## WORK ORDER
Transcribe the data that follows. Match it character for character.

## INFORMATION SHOWN
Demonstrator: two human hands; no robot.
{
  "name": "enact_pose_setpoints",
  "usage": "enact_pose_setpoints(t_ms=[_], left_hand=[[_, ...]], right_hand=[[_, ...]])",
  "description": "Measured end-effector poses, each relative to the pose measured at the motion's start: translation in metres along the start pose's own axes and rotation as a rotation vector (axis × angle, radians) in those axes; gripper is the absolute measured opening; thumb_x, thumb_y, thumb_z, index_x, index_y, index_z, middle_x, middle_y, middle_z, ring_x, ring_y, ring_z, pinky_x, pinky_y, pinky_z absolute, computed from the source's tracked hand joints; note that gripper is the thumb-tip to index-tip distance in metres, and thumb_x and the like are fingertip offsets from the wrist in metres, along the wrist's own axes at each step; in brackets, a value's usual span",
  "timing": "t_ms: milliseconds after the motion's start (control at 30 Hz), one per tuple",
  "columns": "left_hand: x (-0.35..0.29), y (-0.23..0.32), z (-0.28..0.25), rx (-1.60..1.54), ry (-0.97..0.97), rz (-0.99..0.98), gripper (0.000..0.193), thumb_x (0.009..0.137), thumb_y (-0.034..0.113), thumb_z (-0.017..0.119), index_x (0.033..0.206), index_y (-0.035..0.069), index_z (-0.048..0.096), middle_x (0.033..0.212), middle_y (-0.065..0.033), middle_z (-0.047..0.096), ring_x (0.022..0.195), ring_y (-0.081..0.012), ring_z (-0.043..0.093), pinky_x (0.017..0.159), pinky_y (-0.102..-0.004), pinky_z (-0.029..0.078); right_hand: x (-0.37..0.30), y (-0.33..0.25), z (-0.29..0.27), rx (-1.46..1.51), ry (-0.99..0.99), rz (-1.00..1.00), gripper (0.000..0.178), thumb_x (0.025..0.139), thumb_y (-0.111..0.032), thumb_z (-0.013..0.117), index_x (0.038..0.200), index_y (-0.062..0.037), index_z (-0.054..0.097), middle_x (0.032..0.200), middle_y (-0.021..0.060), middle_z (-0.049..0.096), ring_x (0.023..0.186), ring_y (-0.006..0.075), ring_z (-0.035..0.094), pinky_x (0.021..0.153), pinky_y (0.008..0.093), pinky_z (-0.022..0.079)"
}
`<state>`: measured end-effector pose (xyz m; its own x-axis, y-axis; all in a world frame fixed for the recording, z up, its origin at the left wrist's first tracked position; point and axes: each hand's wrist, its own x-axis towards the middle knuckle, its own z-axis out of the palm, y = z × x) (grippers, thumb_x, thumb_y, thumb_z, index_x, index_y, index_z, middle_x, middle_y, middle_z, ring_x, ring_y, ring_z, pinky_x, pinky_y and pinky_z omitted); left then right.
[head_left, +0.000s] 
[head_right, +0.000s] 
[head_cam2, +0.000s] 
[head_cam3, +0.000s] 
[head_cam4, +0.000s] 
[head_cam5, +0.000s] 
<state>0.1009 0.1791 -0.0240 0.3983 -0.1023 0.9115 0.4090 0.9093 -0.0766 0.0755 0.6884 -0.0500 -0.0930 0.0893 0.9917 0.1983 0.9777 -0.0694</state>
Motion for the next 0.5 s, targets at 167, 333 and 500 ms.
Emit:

## ANSWER BOX
Demonstrator: two human hands; no robot.
{
  "name": "enact_pose_setpoints",
  "usage": "enact_pose_setpoints(t_ms=[_], left_hand=[[_, ...]], right_hand=[[_, ...]])",
  "description": "Measured end-effector poses, each relative to the pose measured at the motion's start: translation in metres along the start pose's own axes and rotation as a rotation vector (axis × angle, radians) in those axes; gripper is the absolute measured opening; thumb_x, thumb_y, thumb_z, index_x, index_y, index_z, middle_x, middle_y, middle_z, ring_x, ring_y, ring_z, pinky_x, pinky_y, pinky_z absolute, computed from the source's tracked hand joints; note that gripper is the thumb-tip to index-tip distance in metres, and thumb_x and the like are fingertip offsets from the wrist in metres, along the wrist's own axes at each step; in brackets, a value's usual span",
  "timing": "t_ms: milliseconds after the motion's start (control at 30 Hz), one per tuple",
  "columns": "left_hand: x (-0.35..0.29), y (-0.23..0.32), z (-0.28..0.25), rx (-1.60..1.54), ry (-0.97..0.97), rz (-0.99..0.98), gripper (0.000..0.193), thumb_x (0.009..0.137), thumb_y (-0.034..0.113), thumb_z (-0.017..0.119), index_x (0.033..0.206), index_y (-0.035..0.069), index_z (-0.048..0.096), middle_x (0.033..0.212), middle_y (-0.065..0.033), middle_z (-0.047..0.096), ring_x (0.022..0.195), ring_y (-0.081..0.012), ring_z (-0.043..0.093), pinky_x (0.017..0.159), pinky_y (-0.102..-0.004), pinky_z (-0.029..0.078); right_hand: x (-0.37..0.30), y (-0.33..0.25), z (-0.29..0.27), rx (-1.46..1.51), ry (-0.99..0.99), rz (-1.00..1.00), gripper (0.000..0.178), thumb_x (0.025..0.139), thumb_y (-0.111..0.032), thumb_z (-0.013..0.117), index_x (0.038..0.200), index_y (-0.062..0.037), index_z (-0.054..0.097), middle_x (0.032..0.200), middle_y (-0.021..0.060), middle_z (-0.049..0.096), ring_x (0.023..0.186), ring_y (-0.006..0.075), ring_z (-0.035..0.094), pinky_x (0.021..0.153), pinky_y (0.008..0.093), pinky_z (-0.022..0.079)"
}
`<state>`: measured end-effector pose (xyz m; its own x-axis, y-axis; all in a world frame fixed for the recording, z up, its origin at the left wrist's first tracked position; point and axes: each hand's wrist, its own x-axis towards the middle knuckle, its own z-axis out of the palm, y = z × x) (grippers, thumb_x, thumb_y, thumb_z, index_x, index_y, index_z, middle_x, middle_y, middle_z, ring_x, ring_y, ring_z, pinky_x, pinky_y and pinky_z omitted); left then right.
[head_left, +0.000s] 
[head_right, +0.000s] 
[head_cam2, +0.000s] 
[head_cam3, +0.000s] 
[head_cam4, +0.000s] 
[head_cam5, +0.000s] 
<state>0.1009 0.1791 -0.0240 0.3983 -0.1023 0.9115 0.4090 0.9093 -0.0766 0.0755 0.6884 -0.0500 -0.0930 0.0893 0.9917 0.1983 0.9777 -0.0694</state>
Motion for the next 0.5 s, targets at 167, 333 and 500 ms.
Emit:

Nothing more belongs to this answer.